[EXERCISE PROMPT]
Word for word, retype the lines from the one containing "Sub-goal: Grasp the" to the last line of the data below, both ends included.

[STORED DATA]
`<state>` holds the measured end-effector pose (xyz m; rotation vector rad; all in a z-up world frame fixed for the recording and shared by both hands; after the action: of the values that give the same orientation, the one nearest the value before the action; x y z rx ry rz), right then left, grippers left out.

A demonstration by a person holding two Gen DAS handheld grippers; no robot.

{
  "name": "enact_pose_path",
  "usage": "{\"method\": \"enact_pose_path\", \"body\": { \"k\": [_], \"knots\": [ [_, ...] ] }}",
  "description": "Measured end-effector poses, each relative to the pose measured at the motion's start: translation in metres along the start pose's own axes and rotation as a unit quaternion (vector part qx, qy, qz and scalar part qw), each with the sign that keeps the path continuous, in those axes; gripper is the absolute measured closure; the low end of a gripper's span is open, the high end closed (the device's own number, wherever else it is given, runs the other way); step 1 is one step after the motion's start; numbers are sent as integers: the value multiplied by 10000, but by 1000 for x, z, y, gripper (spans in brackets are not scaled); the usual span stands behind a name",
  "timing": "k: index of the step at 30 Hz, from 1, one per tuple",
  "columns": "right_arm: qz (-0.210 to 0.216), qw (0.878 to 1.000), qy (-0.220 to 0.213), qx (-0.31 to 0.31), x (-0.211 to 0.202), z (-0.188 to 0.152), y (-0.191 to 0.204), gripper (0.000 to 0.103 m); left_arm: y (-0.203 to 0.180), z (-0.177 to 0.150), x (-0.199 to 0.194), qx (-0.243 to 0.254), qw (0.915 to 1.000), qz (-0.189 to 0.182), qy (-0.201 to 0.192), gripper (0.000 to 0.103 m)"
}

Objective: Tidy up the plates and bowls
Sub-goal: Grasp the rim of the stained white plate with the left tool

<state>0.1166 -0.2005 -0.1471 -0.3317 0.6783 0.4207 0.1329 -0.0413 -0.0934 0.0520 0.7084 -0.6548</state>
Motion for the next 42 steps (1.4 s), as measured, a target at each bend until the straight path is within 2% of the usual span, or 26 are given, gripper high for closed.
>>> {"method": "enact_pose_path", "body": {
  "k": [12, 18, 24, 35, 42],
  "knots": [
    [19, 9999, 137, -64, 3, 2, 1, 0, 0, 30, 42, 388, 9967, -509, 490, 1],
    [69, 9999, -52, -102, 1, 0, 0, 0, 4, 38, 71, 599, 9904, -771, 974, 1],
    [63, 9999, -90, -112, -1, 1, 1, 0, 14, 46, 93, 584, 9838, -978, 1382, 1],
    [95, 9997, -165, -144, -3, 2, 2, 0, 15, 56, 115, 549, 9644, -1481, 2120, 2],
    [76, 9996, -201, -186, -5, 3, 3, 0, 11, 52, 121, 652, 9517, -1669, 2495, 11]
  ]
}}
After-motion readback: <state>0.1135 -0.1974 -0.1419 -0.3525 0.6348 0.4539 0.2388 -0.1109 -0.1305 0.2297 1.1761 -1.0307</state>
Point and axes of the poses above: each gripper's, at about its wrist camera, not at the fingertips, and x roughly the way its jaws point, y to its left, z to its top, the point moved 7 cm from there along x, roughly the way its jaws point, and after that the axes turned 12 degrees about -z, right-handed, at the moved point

[EXERCISE SOLUTION]
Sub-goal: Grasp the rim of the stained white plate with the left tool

<state>0.1166 -0.2005 -0.1471 -0.3317 0.6783 0.4207 0.1329 -0.0413 -0.0934 0.0520 0.7084 -0.6548</state>
Motion for the next 42 steps (1.4 s), as measured, a target at each bend until the straight path is within 2% of the usual span, or 26 are given, gripper high for closed.
>>> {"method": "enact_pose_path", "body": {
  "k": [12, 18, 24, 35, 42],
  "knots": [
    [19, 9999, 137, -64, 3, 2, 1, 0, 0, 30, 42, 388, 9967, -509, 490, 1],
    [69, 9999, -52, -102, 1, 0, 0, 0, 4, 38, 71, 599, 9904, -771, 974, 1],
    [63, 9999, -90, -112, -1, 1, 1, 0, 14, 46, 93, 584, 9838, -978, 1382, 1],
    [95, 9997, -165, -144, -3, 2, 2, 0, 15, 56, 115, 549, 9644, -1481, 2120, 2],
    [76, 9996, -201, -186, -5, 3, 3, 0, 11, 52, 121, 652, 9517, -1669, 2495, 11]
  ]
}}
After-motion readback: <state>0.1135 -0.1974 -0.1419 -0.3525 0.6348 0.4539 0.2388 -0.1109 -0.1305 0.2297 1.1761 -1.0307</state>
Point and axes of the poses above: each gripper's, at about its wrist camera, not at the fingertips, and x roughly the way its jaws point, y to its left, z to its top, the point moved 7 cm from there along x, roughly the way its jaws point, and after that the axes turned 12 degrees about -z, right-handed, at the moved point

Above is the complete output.